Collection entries
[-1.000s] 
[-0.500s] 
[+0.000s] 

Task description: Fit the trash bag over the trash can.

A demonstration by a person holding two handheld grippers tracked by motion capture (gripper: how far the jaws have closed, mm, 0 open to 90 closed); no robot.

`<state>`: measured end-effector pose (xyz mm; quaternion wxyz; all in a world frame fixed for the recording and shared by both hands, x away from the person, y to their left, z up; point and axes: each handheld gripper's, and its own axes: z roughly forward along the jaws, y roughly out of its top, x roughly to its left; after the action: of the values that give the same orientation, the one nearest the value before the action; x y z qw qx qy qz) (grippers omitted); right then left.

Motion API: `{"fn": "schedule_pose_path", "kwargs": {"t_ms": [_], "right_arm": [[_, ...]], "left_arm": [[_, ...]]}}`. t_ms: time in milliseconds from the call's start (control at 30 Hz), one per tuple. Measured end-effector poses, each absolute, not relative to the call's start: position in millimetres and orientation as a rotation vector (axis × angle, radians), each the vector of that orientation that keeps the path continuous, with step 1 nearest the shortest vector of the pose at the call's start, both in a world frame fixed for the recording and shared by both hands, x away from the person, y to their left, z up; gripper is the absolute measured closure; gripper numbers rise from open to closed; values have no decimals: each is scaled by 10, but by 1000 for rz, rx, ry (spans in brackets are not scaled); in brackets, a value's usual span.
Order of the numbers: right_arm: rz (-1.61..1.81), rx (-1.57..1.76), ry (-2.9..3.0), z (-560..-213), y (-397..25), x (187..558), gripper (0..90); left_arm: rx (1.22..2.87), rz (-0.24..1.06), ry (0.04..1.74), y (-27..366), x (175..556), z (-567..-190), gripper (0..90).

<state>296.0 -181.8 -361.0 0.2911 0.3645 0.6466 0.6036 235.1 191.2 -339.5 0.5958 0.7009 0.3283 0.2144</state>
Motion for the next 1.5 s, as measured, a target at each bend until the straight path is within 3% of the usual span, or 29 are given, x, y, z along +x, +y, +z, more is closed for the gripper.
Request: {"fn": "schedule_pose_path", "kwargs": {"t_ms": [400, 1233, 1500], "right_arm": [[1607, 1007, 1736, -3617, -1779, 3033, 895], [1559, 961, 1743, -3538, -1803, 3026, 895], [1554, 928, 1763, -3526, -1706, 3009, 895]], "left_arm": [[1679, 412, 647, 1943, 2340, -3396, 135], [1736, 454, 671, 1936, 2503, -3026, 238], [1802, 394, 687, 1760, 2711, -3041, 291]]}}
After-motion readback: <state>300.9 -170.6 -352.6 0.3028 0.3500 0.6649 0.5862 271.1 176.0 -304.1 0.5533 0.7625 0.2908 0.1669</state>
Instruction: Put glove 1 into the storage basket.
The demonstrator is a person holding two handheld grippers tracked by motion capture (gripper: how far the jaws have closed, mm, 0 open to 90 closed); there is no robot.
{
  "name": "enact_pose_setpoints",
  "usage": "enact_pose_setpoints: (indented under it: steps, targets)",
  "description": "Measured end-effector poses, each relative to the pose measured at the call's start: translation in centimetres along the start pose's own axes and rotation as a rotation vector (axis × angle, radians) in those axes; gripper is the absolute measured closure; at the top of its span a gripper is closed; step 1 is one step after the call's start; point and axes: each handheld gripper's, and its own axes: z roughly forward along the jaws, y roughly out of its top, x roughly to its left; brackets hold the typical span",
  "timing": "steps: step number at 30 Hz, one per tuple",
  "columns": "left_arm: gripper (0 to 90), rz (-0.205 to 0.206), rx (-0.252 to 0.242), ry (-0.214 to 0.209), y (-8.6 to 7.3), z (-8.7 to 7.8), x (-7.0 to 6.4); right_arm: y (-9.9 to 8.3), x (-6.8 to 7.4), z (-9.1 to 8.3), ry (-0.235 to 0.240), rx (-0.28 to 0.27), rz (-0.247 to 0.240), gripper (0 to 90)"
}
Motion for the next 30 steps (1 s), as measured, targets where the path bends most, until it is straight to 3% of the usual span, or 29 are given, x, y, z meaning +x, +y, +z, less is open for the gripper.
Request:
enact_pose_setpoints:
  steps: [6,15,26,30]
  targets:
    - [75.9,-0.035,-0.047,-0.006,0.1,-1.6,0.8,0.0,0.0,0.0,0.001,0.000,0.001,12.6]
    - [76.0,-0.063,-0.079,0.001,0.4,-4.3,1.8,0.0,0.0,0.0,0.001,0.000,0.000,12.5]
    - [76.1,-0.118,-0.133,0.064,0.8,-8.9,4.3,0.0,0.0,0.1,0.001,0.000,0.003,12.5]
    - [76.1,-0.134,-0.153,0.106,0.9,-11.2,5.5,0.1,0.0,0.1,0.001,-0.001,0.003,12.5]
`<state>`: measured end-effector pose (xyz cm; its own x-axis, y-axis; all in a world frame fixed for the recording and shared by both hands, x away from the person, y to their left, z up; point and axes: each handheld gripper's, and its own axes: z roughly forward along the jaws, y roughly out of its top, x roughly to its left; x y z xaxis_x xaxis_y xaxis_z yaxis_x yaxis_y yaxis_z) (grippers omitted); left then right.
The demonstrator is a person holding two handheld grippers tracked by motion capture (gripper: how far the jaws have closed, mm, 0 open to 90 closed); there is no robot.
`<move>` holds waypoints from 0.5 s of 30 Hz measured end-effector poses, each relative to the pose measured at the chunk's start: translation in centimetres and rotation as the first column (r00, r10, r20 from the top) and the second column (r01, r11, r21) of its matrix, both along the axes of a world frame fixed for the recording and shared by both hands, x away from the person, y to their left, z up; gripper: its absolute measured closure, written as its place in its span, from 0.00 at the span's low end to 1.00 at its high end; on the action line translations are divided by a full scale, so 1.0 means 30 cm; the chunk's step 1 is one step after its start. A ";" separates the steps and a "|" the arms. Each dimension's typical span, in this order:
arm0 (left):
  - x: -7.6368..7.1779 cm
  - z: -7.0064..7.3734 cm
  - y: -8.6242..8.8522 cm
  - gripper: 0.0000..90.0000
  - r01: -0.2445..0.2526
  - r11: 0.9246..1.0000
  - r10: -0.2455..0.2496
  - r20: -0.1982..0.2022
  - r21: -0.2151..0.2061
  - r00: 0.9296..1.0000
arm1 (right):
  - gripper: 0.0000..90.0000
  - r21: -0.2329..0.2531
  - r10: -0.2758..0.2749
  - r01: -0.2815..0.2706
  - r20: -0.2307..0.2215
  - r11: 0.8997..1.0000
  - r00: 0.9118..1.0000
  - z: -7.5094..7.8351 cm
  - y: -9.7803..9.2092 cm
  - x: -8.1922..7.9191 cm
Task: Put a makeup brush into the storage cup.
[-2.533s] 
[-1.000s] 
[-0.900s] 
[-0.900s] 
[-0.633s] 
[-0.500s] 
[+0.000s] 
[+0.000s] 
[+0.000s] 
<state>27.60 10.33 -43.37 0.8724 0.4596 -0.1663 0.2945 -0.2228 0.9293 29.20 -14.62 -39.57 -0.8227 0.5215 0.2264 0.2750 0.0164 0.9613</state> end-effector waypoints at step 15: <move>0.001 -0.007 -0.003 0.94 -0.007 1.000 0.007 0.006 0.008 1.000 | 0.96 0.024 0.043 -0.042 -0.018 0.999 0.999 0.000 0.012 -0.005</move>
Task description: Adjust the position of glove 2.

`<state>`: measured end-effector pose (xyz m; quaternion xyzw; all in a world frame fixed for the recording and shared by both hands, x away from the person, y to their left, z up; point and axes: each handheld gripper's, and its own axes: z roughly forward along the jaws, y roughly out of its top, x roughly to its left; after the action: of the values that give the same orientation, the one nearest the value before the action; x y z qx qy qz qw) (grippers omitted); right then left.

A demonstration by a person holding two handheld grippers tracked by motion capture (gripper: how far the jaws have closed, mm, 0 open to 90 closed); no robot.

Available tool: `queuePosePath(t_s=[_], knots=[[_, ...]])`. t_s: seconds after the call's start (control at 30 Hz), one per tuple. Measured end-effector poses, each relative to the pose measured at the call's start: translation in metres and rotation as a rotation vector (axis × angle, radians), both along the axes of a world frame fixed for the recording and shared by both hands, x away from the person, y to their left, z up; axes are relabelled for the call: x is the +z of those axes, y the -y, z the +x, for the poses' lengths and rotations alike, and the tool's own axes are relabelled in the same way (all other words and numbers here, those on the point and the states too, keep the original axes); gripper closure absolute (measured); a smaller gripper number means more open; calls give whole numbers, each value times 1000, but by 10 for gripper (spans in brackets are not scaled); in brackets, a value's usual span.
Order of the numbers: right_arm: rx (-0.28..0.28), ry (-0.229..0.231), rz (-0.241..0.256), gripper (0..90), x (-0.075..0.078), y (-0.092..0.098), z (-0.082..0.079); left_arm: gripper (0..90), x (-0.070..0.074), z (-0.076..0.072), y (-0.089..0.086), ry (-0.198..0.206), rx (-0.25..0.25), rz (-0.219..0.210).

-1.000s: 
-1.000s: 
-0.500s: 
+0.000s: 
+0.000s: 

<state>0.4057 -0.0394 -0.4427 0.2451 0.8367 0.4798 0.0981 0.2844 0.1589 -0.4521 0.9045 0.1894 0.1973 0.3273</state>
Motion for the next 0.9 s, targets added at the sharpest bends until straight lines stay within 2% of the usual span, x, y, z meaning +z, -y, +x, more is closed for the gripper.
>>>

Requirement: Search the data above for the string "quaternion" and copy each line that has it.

Answer to this task:
`<state>`: measured end-effector pose (xyz mm; quaternion wxyz; all in a world frame fixed for the recording and shared by both hands, x away from the person, y to their left, z up; point and axes: each handheld gripper's, and its own axes: z roughly forward along the jaws, y roughly out of its top, x roughly to its left; after the action: of the values that give the same orientation, the one nearest the value before the action; x y z qw qx qy qz) (grippers omitted); right then left.
`<state>`: measured end-effector pose (xyz m; quaternion xyzw; all in a world frame fixed for the recording and shared by both hands, x away from the person, y to their left, z up; point and axes: each handheld gripper's, and its own axes: z roughly forward along the jaws, y roughly out of its top, x roughly to its left; after the action: of the values that give the same orientation, the one nearest the value before the action; x y z qx qy qz qw) (grippers omitted); right then left.

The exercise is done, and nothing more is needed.